• [Task]:
Tally the lines in the listing below that include "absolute". Answer with the count and nothing more.
^^^^
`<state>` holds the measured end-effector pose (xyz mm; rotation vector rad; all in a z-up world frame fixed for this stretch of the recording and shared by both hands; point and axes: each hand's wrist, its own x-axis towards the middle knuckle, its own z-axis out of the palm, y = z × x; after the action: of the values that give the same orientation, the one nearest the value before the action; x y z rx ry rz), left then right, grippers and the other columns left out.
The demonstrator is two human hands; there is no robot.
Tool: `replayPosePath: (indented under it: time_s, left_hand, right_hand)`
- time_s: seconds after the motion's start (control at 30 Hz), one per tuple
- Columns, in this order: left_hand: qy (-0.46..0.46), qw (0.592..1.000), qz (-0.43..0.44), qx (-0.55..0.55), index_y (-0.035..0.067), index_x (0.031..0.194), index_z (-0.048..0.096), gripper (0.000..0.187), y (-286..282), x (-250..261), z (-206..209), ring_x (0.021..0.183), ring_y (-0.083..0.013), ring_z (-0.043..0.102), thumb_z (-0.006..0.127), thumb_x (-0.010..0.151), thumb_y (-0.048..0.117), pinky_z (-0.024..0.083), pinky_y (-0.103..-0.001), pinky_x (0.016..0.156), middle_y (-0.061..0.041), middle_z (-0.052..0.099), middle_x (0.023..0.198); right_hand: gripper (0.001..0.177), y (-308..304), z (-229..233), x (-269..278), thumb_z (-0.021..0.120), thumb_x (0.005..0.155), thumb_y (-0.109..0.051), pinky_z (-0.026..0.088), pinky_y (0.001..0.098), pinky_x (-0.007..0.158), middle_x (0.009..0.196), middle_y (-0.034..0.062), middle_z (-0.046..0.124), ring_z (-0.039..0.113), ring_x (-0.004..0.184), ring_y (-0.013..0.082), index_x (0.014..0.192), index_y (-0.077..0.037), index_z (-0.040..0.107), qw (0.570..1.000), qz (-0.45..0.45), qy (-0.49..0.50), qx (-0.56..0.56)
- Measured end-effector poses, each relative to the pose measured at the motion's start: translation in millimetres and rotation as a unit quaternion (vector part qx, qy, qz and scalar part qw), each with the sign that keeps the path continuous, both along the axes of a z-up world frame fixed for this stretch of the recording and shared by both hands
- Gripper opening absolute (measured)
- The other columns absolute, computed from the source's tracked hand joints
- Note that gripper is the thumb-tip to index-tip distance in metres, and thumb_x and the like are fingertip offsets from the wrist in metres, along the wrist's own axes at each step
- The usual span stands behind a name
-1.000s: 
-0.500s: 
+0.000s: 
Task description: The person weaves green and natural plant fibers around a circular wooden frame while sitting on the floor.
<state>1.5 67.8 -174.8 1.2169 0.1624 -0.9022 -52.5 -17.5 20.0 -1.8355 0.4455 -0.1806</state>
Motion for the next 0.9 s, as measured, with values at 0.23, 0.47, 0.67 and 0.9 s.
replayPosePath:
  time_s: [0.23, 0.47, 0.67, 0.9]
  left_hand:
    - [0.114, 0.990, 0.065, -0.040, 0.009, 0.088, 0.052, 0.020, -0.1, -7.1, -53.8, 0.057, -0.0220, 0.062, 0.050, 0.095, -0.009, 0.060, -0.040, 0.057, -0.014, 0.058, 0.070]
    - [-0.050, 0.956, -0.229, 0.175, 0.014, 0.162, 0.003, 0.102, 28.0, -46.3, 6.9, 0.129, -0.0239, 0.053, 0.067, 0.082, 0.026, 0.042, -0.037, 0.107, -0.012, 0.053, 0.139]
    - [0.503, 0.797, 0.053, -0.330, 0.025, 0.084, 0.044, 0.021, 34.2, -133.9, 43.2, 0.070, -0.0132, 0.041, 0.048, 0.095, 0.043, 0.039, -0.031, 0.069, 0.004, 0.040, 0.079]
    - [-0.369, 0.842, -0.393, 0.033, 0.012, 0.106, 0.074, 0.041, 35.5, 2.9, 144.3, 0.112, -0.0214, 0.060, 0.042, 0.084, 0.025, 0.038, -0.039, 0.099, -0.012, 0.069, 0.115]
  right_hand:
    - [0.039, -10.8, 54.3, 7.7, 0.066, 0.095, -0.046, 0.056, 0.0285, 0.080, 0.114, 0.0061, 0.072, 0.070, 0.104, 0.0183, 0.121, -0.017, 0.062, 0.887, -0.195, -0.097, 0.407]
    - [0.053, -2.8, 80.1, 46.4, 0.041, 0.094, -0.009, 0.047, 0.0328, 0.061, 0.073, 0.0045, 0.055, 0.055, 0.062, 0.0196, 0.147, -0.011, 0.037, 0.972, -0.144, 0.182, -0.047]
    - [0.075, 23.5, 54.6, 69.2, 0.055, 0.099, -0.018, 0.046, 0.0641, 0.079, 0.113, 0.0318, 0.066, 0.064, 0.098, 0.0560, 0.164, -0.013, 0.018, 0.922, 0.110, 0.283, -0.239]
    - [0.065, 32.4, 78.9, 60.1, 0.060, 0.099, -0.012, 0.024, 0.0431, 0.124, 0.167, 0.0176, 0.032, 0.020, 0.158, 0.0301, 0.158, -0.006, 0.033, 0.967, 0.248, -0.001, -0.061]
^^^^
• [Response box]:
2